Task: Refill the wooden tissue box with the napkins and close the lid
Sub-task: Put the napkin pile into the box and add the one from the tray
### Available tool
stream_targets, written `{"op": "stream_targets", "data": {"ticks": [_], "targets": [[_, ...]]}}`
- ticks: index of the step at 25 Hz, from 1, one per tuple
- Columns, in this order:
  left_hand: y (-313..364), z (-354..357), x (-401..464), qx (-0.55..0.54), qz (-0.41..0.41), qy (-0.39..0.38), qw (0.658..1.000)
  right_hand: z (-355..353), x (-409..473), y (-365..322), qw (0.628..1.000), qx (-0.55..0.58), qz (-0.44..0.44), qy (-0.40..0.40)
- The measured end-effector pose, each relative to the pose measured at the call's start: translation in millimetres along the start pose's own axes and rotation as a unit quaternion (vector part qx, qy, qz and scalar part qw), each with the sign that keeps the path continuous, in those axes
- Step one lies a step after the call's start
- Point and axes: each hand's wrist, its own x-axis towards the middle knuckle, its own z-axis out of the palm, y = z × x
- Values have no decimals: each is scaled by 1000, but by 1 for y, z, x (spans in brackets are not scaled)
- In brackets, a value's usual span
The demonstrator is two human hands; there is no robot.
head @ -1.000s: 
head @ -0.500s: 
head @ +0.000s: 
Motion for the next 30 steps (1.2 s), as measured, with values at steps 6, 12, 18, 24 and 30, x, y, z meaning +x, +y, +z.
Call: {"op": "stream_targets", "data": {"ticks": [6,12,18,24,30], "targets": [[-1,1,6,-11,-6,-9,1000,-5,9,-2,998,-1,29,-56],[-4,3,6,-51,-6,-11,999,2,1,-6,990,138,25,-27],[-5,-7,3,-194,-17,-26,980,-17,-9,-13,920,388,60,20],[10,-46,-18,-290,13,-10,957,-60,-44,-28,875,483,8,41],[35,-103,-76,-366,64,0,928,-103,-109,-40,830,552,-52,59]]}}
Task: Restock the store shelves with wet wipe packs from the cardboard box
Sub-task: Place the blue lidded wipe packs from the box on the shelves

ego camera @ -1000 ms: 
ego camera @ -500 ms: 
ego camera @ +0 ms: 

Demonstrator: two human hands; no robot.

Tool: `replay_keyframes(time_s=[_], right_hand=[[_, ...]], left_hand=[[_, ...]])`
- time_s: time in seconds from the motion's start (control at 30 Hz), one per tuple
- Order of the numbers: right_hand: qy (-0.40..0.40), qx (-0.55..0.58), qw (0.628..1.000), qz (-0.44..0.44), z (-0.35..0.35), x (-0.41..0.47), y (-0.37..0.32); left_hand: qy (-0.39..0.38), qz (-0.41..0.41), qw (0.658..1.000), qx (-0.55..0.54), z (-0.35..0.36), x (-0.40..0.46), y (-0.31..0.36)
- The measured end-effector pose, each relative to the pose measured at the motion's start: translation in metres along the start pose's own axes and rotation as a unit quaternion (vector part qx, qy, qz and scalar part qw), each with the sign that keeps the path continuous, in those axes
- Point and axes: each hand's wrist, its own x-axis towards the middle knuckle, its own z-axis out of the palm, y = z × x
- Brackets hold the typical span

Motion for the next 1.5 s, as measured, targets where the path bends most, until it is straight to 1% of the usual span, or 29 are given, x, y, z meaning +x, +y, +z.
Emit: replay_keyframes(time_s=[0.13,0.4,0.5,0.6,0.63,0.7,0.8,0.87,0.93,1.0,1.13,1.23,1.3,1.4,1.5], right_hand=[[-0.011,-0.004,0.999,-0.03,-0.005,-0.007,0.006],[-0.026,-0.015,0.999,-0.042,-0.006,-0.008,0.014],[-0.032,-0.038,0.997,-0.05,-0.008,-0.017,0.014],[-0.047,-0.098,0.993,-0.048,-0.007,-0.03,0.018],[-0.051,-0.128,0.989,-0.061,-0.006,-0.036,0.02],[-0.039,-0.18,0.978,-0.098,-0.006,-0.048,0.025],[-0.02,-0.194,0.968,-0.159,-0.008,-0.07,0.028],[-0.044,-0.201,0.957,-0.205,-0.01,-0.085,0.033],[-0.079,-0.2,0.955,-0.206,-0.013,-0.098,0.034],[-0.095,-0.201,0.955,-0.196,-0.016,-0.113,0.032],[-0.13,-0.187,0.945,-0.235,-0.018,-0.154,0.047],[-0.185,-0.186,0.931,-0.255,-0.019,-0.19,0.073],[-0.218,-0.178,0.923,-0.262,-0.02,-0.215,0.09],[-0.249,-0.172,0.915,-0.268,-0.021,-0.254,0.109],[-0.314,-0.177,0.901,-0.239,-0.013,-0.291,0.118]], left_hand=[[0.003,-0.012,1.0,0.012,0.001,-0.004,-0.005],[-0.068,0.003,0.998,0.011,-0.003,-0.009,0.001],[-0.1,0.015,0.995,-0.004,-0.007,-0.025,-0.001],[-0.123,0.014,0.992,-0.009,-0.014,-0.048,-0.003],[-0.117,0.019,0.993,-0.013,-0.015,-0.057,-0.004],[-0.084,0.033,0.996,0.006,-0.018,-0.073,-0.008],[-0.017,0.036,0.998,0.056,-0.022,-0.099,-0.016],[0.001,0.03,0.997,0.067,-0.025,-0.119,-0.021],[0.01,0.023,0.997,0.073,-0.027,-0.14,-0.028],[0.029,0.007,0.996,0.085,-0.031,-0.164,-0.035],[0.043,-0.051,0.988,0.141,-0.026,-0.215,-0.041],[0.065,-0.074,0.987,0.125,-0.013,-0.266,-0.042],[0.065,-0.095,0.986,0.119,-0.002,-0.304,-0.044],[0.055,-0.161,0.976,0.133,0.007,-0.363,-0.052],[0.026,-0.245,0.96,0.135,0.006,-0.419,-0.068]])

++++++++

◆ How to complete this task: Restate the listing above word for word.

◆ Answer to the exercise:
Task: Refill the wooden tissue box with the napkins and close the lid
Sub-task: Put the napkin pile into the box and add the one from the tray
### Available tool
stream_targets, written `{"op": "stream_targets", "data": {"ticks": [_], "targets": [[_, ...]]}}`
- ticks: index of the step at 25 Hz, from 1, one per tuple
- Columns, in this order:
  left_hand: y (-313..364), z (-354..357), x (-401..464), qx (-0.55..0.54), qz (-0.41..0.41), qy (-0.39..0.38), qw (0.658..1.000)
  right_hand: z (-355..353), x (-409..473), y (-365..322), qw (0.628..1.000), qx (-0.55..0.58), qz (-0.44..0.44), qy (-0.40..0.40)
- The measured end-effector pose, each relative to the pose measured at the call's start: translation in millimetres along the start pose's own axes and rotation as a unit quaternion (vector part qx, qy, qz and scalar part qw), each with the sign that keeps the path continuous, in those axes
- Step one lies a step after the call's start
- Point and axes: each hand's wrist, its own x-axis towards the middle knuckle, its own z-axis out of the palm, y = z × x
- Values have no decimals: each is scaled by 1000, but by 1 for y, z, x (spans in brackets are not scaled)
- In brackets, a value's usual span
The demonstrator is two human hands; there is no robot.
head @ -1.000s: 
head @ -0.500s: 
head @ +0.000s: 
Motion for the next 30 steps (1.2 s), as measured, with values at steps 6, 12, 18, 24 and 30, x, y, z meaning +x, +y, +z.
Call: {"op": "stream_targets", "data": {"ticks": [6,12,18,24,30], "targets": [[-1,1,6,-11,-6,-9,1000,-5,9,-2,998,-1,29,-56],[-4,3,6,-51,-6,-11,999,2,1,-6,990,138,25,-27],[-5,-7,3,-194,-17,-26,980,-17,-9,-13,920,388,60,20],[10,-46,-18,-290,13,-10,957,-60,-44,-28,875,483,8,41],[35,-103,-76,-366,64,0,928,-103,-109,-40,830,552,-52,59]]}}
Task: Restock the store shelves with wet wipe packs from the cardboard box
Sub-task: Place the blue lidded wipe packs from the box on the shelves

ego camera @ -1000 ms: 
ego camera @ -500 ms: 
ego camera @ +0 ms: 

Demonstrator: two human hands; no robot.

Tool: `replay_keyframes(time_s=[_], right_hand=[[_, ...]], left_hand=[[_, ...]])`
- time_s: time in seconds from the motion's start (control at 30 Hz), one per tuple
- Order of the numbers: right_hand: qy (-0.40..0.40), qx (-0.55..0.58), qw (0.628..1.000), qz (-0.44..0.44), z (-0.35..0.35), x (-0.41..0.47), y (-0.37..0.32); left_hand: qy (-0.39..0.38), qz (-0.41..0.41), qw (0.658..1.000), qx (-0.55..0.54), z (-0.35..0.36), x (-0.40..0.46), y (-0.31..0.36)
- The measured end-effector pose, each relative to the pose measured at the motion's start: translation in metres along the start pose's own axes and rotation as a unit quaternion (vector part qx, qy, qz and scalar part qw), each with the sign that keeps the path continuous, in those axes
- Point and axes: each hand's wrist, its own x-axis towards the middle knuckle, its own z-axis out of the palm, y = z × x
- Brackets hold the typical span

Motion for the next 1.5 s, as measured, targets where the path bends most, until it is straight to 1% of the usual span, or 29 are given, x, y, z meaning +x, +y, +z.
Emit: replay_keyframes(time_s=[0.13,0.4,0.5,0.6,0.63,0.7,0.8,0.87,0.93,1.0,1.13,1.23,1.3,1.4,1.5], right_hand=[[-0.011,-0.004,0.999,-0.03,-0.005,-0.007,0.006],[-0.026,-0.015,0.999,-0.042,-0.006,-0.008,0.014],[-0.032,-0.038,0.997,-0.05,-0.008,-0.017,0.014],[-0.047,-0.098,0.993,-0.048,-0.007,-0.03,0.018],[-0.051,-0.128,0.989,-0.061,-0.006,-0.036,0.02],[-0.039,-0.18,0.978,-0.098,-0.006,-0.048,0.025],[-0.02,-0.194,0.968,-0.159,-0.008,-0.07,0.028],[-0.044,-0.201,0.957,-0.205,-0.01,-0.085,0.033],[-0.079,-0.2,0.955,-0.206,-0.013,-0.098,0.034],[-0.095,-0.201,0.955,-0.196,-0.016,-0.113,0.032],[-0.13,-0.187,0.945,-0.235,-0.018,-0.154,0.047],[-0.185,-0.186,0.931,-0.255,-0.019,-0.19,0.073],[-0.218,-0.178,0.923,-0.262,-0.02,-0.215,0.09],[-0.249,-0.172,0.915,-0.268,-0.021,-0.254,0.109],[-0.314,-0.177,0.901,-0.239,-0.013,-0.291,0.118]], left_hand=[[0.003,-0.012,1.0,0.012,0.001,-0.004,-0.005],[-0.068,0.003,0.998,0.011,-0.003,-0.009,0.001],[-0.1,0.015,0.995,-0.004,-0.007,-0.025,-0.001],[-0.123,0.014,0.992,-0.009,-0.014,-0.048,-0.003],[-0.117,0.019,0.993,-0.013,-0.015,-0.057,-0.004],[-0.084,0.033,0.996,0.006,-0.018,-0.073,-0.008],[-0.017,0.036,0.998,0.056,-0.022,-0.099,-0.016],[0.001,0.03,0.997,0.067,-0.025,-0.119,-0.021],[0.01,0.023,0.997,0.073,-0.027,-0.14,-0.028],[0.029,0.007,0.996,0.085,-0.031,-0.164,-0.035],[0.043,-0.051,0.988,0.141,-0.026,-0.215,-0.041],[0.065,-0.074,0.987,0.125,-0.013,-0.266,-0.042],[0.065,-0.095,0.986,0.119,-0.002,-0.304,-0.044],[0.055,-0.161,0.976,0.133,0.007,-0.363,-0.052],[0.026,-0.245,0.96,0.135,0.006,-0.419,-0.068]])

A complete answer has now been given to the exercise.